Monday 1 February 2016

The Taj

Meet Mahmoud, our Agra guide and Taj expert and


our driver, Shyam, who'll be with us for the next week driving us all around.


Fortunately he won't be driving one of these


but an air-conditioned Toyota complete with 


the evil eye banishing chilli garnish!

Today is a story of two halves, first up: the Taj Mahal - perhaps the world's most extravagant monument of love.  Built in the mid 1600's by Shahjehan, it is a mausoleum to his beloved wife, Mumtaz.


The outer perimeters are constructed from red sandstone with white marble inlaid designs.  Terry and I are stood in front of one of the three entryways, see the two lines of domes right on top?


Look, right here, see?  Now count them, don't forget to double it for the front and back.  


Now you'll know just how many years it took to construct the Taj - 22 years.  The level of perfection demanded by Shahjehan nearly bankrupted the kingdom; so to prevent him from starting to build a black onyx version for himself his son, and heir, had him imprisioned at The Red Fort across the river.  When his time eventually came he was placed along side his wife at the centre of the Taj.



Richly decorated, with symmetry at the heart of the design, it is hard to believe it was constructed so long ago.  From the ceilings


and the inlay patterns that adorn the wall,


to the window grills and


and doors


and locks the level of workmanship was the very highest 


and really very spectacular.


If you study the floor plan you'll see that we are just inside the main gate, 


so all I have to do is turn around...


and there you see...The Taj.

Not being Royalty we have had to share the view with hundreds of others.  But it's still impressive, don't you agree?


Want to see it closer up?


Here you are - Sorry about the restoration work, but that is necessary you see, to keep the white marble pristine white and clean.

The long lake is actually empty at the moment too because it needs regular maintenance and painting.


Their scoop and fling method seems to work a treat,


because despite the actual lack of water


it can be quite hard to tell that it isn't there at all!

Let's take a closer look at the impressive facade - it's not painted, but


twinkling in the sunlight are the precious jewels which have been sliced, shaped and sunk into surface to create the most intricate symmetrical patterns.  


Every section of the Taj is adorned in memory of the dead wife.


Despite heavy restrictions on industry and polution levels the marble still needs to be cleaned.


This tower is being renovated.  To whiten the marble they pack mud around the different sections and as it dries out any polution is absorbed, falling away when dried off.  A kind of purifying face pack for historical sites!

To protect ( and I suspect to clean and polish it) visitors remove their shoes or, as we did, pop a pair of overshoes on our feet.
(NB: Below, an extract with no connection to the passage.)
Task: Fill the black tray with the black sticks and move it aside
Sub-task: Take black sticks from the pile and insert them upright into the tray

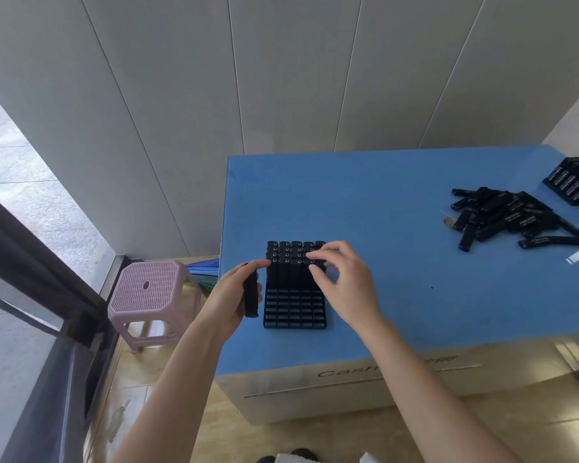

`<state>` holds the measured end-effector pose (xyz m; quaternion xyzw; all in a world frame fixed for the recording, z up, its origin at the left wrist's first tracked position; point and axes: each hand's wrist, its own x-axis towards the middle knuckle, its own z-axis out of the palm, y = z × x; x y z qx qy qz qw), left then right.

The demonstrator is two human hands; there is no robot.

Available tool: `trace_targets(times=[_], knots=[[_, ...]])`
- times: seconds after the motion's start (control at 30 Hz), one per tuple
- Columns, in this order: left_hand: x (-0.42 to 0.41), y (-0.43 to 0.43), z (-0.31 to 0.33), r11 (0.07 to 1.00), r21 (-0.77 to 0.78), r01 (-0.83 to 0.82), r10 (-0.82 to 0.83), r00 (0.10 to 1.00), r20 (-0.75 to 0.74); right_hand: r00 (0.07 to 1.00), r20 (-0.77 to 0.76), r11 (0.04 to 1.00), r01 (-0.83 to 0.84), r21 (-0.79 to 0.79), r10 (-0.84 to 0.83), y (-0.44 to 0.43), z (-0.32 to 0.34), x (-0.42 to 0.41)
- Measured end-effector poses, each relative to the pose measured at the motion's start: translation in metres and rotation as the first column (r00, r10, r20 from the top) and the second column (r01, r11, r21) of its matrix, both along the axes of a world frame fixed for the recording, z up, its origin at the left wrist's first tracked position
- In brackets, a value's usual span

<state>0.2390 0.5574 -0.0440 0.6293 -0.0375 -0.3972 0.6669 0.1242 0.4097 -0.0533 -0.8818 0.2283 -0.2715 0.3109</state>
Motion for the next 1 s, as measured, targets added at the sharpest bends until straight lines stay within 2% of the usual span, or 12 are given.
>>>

But with a floor made of marble and red sandstone, such as this, you don't want to damage it.


If you should tire of looking at all that marble then people watching is rather entertaining;  especially the many groups of young lads - they do like the pose...watch out for more of their antics later on!


And then, in perhaps greatest monument to love, you drop your gaze and realise that you too had been loved.


The walk back around to the main entrance was through the red sandstone cloisters -the contrast to the white marble couldn't have been greater.

 

Another one of my many door images...


and we are out and on our way to lunch.